Mars Mosaic Generation Timing on 39 800MHz CPUs
Timing Anaysis on 39 CPUs with central data:
The figures above shows a diagram for the time spent in the set-up, the initial file reading, image processing, communication and final image writing for each individual CPU for run on 39 800MHz Pentium III CPUs. With this many CPUs only about 1.5 minutes is spent on the actual image processing. The remaining 0.8 minutes are mostly spent on set-up and reading of the original images. The reading of all the input images by all the CPUs from the front end disk leads to a dramatic bottle neck of the overall computation.
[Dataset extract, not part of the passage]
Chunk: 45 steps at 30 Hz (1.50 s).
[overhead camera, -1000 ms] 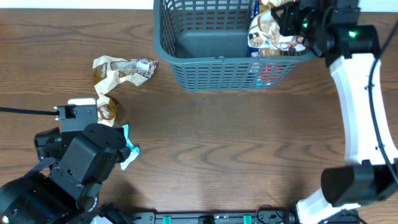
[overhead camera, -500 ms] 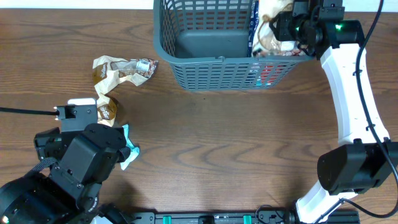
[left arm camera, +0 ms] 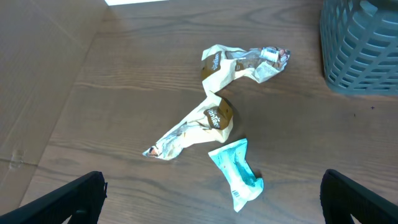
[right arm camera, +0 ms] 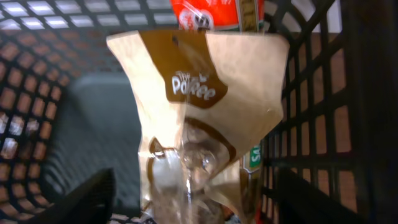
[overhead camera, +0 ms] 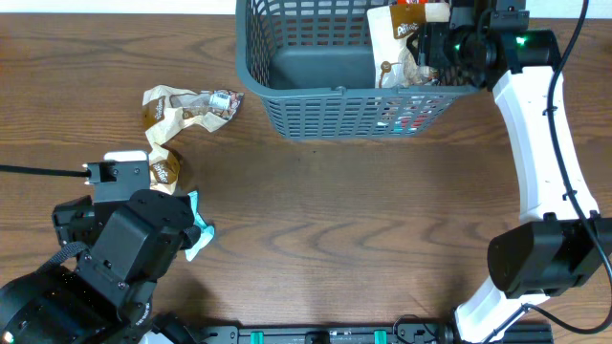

Timing Analysis on 39 CPUs with local /tmp data:
The heavy disk load on the front end can be eliviated by copying all the images to the local /tmp disk of the computation nodes. The second graph in the above animation shows the virtual elimination of the previously significant read time. Interestingly we have also significantly reduced the time declared as set-up. We believe that this is due to the fact that during the set-up time all the input files are probed for their individual size and coordinates, which are needed to define the size of the final mosaic. This double access to the images became apparent to us in the analysis of this data. Additional improvements to the algorithm to only read a file and/or its header once are clearly possible.
The copying of all the individual images to the local disks comes with a significant price in performance: a rcp shell command takes about 7 minutes to execute. Clearly that is not an efficient solution. Possibly faster I/O hardware such as a RAID disk or a parallel file system might be solutions to this problem.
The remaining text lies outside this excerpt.